Jessica Sewell
Education
University of California, Berkeley, PhD
Parsons School of Design and the New School for Social Research, MA in Architecture and Design Criticism
Harvard and Radcliffe Colleges, BA
Biography
Jessica Sewell’s research focuses on the relationships between gender and architecture, urban space, and material culture. Her book Women and the Everyday City: Public Space in San Francisco, 1890-1915 (University of Minnesota, 2011) explores how gendered public spaces were imagined, built, and used between 1890 and 1915, making visible the interdependence between changes in the everyday lives of women, the urban cultural landscape, and gender ideology.
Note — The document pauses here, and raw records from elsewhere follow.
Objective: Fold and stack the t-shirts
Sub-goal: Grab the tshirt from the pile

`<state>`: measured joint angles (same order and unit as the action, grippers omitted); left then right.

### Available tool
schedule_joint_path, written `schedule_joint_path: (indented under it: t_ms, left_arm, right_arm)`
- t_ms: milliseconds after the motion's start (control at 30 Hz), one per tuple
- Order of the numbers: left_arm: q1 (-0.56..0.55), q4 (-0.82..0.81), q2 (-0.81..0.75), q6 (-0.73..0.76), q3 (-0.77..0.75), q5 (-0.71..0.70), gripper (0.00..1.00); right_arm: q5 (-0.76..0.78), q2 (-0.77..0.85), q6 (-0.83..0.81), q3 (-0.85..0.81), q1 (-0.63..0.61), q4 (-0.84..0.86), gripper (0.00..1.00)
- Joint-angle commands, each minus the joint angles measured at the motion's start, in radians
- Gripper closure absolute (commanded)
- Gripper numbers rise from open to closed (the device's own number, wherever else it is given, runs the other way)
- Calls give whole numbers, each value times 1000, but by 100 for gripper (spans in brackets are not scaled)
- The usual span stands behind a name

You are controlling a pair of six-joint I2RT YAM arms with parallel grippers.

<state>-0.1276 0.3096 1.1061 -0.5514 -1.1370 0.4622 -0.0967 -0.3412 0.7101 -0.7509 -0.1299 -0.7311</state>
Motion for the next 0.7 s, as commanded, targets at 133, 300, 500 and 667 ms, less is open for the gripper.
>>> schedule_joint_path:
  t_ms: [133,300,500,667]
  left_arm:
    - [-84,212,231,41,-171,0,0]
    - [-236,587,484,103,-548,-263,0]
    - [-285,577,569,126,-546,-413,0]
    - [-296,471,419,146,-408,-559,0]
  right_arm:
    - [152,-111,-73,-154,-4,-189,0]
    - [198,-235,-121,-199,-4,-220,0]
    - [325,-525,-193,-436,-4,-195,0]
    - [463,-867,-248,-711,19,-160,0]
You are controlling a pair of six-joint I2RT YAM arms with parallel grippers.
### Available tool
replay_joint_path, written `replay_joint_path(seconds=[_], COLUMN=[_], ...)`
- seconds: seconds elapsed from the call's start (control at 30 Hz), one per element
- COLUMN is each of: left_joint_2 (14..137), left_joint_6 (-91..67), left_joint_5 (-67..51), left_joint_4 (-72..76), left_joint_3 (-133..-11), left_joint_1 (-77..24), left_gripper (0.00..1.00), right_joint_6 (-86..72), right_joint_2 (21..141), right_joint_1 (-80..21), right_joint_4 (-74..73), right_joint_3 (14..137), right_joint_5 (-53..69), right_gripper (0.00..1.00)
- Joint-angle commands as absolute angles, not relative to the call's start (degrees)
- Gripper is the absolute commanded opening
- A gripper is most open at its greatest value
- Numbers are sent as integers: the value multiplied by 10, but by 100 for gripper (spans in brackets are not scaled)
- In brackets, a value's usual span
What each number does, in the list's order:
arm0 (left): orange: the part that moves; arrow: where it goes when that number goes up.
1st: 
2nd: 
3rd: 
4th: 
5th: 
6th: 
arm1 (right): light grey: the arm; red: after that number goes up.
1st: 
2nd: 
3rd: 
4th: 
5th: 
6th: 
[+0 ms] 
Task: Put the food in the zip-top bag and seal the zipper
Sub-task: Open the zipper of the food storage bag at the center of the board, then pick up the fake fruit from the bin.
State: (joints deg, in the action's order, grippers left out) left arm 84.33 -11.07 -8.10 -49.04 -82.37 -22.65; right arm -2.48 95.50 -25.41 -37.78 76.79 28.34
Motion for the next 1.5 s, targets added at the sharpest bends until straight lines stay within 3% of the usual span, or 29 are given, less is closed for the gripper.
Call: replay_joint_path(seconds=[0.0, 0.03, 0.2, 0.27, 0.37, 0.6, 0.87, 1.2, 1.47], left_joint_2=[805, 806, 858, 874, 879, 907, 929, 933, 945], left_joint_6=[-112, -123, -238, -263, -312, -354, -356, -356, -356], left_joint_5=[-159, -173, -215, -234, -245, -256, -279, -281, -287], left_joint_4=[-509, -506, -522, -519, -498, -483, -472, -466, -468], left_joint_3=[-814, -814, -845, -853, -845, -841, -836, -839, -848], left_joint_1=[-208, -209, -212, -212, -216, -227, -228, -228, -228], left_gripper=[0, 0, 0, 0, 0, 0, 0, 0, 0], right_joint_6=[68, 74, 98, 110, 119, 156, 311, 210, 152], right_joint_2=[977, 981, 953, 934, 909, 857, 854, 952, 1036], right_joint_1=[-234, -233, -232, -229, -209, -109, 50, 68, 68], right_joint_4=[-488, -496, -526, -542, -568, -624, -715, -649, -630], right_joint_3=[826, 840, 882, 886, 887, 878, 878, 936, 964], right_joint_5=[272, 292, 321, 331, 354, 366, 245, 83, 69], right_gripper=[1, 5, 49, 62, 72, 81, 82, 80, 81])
Her current research looks at the question of men in private space, focusing on the bachelor pad as a site of masculine fantasy and an urbanized counterpoint to the suburban home in the 1950s-60s United States. She is also author of the app Exploring Suzhou, which provides a cultural landscapes tour of the Chinese city of Suzhou. This app is being used to enrich the teaching in large-enrollment classes in Architecture and Urban Planning and Design at Xi’an Jiaotong-Liverpool University. Her research has been supported by fellowships and grants from The Institute for Advanced Study, Xi’an Jiaotong-Liverpool University, the Humanities Institute at Boston University, the Huntington Library, and the Bancroft Library of the University of California at Berkeley.